Once I was a clever boy learning the arts of Oxford... is a quotation from the verses written by Bishop Richard Fleming (c.1385-1431) for his tomb in Lincoln Cathedral. Fleming, the founder of Lincoln College in Oxford, is the subject of my research for a D. Phil., and, like me, a son of the West Riding. I have remarked in the past that I have a deeply meaningful on-going relationship with a dead fifteenth century bishop... it was Fleming who, in effect, enabled me to come to Oxford and to learn its arts, and for that I am immensely grateful.


Friday 30 May 2014

A visit to St George's Chapel Windsor


Today I went on an excursion organised by the Oxford University Heraldry Society to St George's Chapel at Windsor Castle - my first visit to the castle for over fifty years.

We had a fairly early start from Oxford, as we were booked in at the Chapel for 10.30. So up betimes and off to Summertown in North Oxford for my lift to Windsor. Being between other roadusers travelling times we made good progress. The jorney took us through Slough, and this, my first visit, brought home to me what Betjeman wrote so long ago about it - "Come kindly bombs and fall on Slough/ It isn't fit to live there now"...

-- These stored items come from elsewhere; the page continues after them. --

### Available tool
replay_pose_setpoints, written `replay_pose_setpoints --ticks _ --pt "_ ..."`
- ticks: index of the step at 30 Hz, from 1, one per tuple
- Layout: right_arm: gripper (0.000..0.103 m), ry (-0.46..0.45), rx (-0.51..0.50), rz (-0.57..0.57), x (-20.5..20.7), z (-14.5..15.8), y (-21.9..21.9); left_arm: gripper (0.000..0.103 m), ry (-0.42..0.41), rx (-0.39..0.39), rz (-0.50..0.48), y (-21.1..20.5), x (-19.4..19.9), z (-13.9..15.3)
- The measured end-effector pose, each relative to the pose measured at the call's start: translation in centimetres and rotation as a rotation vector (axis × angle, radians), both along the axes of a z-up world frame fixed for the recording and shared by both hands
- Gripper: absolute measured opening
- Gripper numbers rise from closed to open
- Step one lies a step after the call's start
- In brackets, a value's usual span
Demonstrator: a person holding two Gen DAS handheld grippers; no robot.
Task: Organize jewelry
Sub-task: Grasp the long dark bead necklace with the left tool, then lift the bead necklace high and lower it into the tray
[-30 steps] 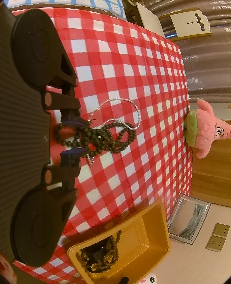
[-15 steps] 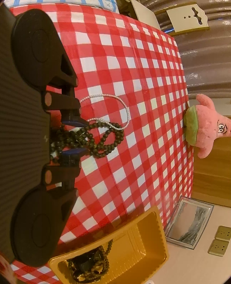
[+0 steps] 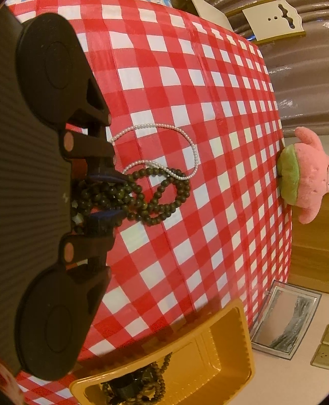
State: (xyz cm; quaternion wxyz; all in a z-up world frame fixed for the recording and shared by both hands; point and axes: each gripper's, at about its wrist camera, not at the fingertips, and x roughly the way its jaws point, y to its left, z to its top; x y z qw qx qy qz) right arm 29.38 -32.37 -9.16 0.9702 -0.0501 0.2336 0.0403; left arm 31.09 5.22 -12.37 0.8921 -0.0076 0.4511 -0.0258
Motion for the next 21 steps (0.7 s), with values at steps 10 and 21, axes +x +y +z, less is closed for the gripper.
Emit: replay_pose_setpoints --ticks 10,21 --pt "0.003 0.0 0.001 0.001 -0.1 0.0 0.0 0.006 -0.024 -0.021 -0.022 -0.3 -0.4 1.5" --pt "0.003 -0.003 0.007 0.005 -0.1 0.0 0.0 0.006 -0.219 -0.123 -0.113 -0.7 -2.7 11.7"
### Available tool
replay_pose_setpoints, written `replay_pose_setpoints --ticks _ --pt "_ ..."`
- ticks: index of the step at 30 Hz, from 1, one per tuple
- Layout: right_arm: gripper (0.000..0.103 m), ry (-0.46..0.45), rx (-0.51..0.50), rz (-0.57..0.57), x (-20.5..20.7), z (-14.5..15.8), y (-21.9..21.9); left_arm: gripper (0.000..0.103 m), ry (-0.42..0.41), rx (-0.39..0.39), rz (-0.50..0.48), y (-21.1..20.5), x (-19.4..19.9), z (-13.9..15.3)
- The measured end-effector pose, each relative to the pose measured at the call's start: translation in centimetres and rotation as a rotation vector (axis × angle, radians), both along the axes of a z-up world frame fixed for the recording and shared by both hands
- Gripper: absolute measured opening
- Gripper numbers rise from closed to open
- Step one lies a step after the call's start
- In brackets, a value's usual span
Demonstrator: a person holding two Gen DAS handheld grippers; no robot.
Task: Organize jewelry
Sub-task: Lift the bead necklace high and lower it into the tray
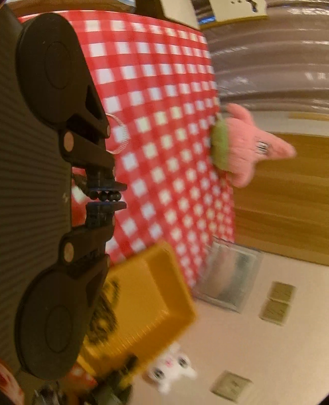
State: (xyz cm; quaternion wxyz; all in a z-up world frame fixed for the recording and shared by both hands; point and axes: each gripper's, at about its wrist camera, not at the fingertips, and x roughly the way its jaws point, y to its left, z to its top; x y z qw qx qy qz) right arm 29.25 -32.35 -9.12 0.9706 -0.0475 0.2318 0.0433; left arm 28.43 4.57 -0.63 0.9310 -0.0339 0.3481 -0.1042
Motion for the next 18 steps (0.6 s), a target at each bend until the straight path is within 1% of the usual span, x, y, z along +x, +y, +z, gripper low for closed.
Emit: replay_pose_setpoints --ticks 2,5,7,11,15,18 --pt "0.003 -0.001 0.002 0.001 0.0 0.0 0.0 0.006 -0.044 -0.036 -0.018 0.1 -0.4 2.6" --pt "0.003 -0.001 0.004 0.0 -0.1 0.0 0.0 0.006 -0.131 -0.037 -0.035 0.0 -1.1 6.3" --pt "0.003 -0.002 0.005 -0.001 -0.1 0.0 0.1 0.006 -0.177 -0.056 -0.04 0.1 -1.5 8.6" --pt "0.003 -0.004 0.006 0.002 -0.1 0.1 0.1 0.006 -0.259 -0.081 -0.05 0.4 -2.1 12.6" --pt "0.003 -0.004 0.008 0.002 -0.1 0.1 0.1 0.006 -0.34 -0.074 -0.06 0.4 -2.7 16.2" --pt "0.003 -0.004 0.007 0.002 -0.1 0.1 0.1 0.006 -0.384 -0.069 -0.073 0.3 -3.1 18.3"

On arrival at the King Henry VIII gate of the castle it was a slightly disconcerting sign of the times to be met by the usual attendants plus a policeman armed with a serious looking gun. Nevertheless the welcome to our group was very friendly and we had two of the Military Knights to acts as guides to the chapel and to the Garter plates of the Knights of the Garter in their stalls in the choir.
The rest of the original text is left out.